If a line of the material holds the string "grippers", please copy it.

■ Material provided
>>>>>

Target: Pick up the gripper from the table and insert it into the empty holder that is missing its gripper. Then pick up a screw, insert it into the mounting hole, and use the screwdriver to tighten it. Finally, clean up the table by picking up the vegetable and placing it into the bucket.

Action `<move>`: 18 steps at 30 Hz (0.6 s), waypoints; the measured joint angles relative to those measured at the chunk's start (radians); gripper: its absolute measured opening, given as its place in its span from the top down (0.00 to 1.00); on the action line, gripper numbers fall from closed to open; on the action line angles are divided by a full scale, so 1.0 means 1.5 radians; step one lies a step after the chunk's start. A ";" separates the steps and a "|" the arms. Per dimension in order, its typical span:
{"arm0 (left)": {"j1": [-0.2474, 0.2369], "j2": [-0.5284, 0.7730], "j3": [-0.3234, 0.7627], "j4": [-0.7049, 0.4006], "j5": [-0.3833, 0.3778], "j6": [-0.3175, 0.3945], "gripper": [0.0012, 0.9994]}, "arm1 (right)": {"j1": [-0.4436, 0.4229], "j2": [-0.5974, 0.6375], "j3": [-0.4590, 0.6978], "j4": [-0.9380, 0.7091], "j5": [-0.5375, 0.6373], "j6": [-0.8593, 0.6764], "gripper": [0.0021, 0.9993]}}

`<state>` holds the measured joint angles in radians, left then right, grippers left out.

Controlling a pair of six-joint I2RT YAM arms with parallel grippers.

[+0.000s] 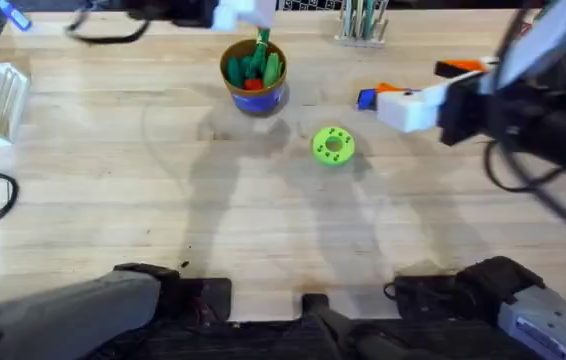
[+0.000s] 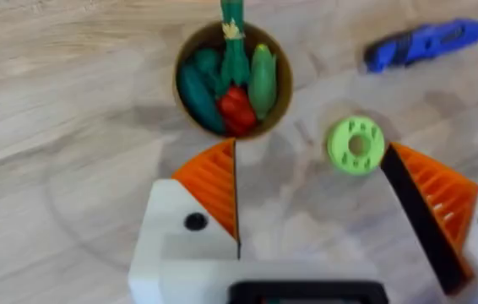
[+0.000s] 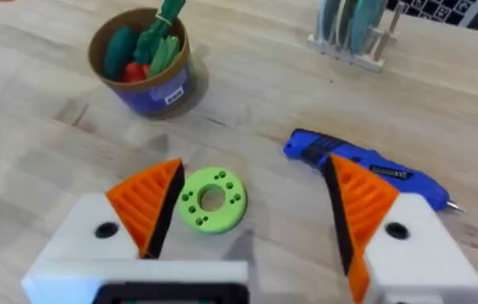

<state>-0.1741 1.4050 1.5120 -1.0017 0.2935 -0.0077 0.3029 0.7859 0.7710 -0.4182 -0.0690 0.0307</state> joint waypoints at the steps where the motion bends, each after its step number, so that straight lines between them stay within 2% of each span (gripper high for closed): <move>1: 0.000 -0.021 0.000 -0.024 0.000 0.019 0.01 | 0.000 -0.008 0.019 -0.036 0.000 0.000 0.01; 5: 0.000 -0.084 0.000 -0.094 -0.001 0.067 0.01 | 0.000 -0.024 0.096 -0.200 0.000 0.000 0.01; 10: 0.000 -0.138 0.000 -0.149 -0.001 0.090 0.01 | 0.000 -0.024 0.178 -0.362 0.000 0.000 0.01; 13: 0.000 -0.167 0.000 -0.164 -0.001 0.096 0.01 | 0.000 -0.026 0.209 -0.400 0.000 0.000 0.01; 18: 0.000 -0.197 0.000 -0.165 -0.021 0.102 0.01 | 0.000 -0.027 0.216 -0.406 0.000 0.000 0.01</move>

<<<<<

■ Solution to the exercise
`<state>` holds the measured joint angles in radians, left then right, grippers left out.
Controlling a pair of six-joint I2RT YAM arms with parallel grippers.

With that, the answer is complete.